Brief
Scan the material below for lines with the word "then" and reply with how many there are, nothing else.

Supplied information
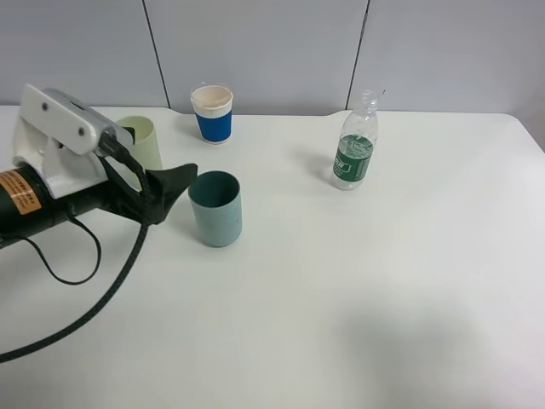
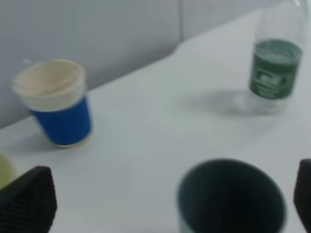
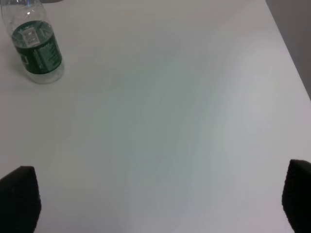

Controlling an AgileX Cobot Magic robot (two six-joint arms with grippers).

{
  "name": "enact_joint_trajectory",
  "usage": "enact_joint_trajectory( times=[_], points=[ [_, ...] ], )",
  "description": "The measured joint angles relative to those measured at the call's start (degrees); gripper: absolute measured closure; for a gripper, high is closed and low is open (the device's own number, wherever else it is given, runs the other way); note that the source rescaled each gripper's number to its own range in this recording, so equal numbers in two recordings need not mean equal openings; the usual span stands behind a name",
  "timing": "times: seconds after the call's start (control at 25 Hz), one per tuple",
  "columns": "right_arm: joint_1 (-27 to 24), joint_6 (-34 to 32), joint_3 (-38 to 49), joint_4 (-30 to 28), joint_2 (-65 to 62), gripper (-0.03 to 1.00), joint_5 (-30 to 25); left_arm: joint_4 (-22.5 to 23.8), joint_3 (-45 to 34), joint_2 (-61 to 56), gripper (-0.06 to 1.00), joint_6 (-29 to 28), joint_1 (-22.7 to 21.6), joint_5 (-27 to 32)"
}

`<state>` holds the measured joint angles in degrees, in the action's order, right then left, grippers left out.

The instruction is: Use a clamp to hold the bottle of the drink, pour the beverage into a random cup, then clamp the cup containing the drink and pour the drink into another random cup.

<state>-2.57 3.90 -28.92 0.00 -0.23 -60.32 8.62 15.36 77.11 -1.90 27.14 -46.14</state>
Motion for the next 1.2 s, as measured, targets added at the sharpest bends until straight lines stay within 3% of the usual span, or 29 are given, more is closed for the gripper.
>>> enact_joint_trajectory(
  times=[0.16,0.32,0.48,0.64,0.84,1.0,1.2],
  points=[
    [0.0,0.0,0.0,0.0,0.0,-0.03,0.0,-5.2,0.0,-10.3,-0.04,0.5,0.0,8.6],
    [0.0,0.0,0.0,0.0,0.0,-0.03,0.0,-9.6,0.8,-19.6,-0.04,4.9,0.0,18.6],
    [0.0,0.0,0.0,0.0,0.0,-0.03,0.0,-12.6,6.6,-27.2,-0.04,11.2,0.0,36.3],
    [0.0,0.0,0.0,0.0,0.0,-0.03,0.0,-7.3,14.5,-32.3,-0.04,11.2,-2.2,54.6],
    [0.0,0.0,0.0,0.0,0.0,-0.03,0.0,4.7,20.8,-38.2,-0.04,0.1,-6.2,71.7],
    [0.0,0.0,0.0,0.0,0.0,-0.03,0.0,6.4,21.0,-44.1,-0.04,-4.0,-11.0,76.9],
    [0.0,0.0,0.0,0.0,0.0,-0.03,0.0,3.8,21.0,-51.7,-0.04,-2.7,-19.9,81.5]
  ],
)
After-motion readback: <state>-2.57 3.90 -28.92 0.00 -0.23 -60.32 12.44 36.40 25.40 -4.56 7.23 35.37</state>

The completed task
2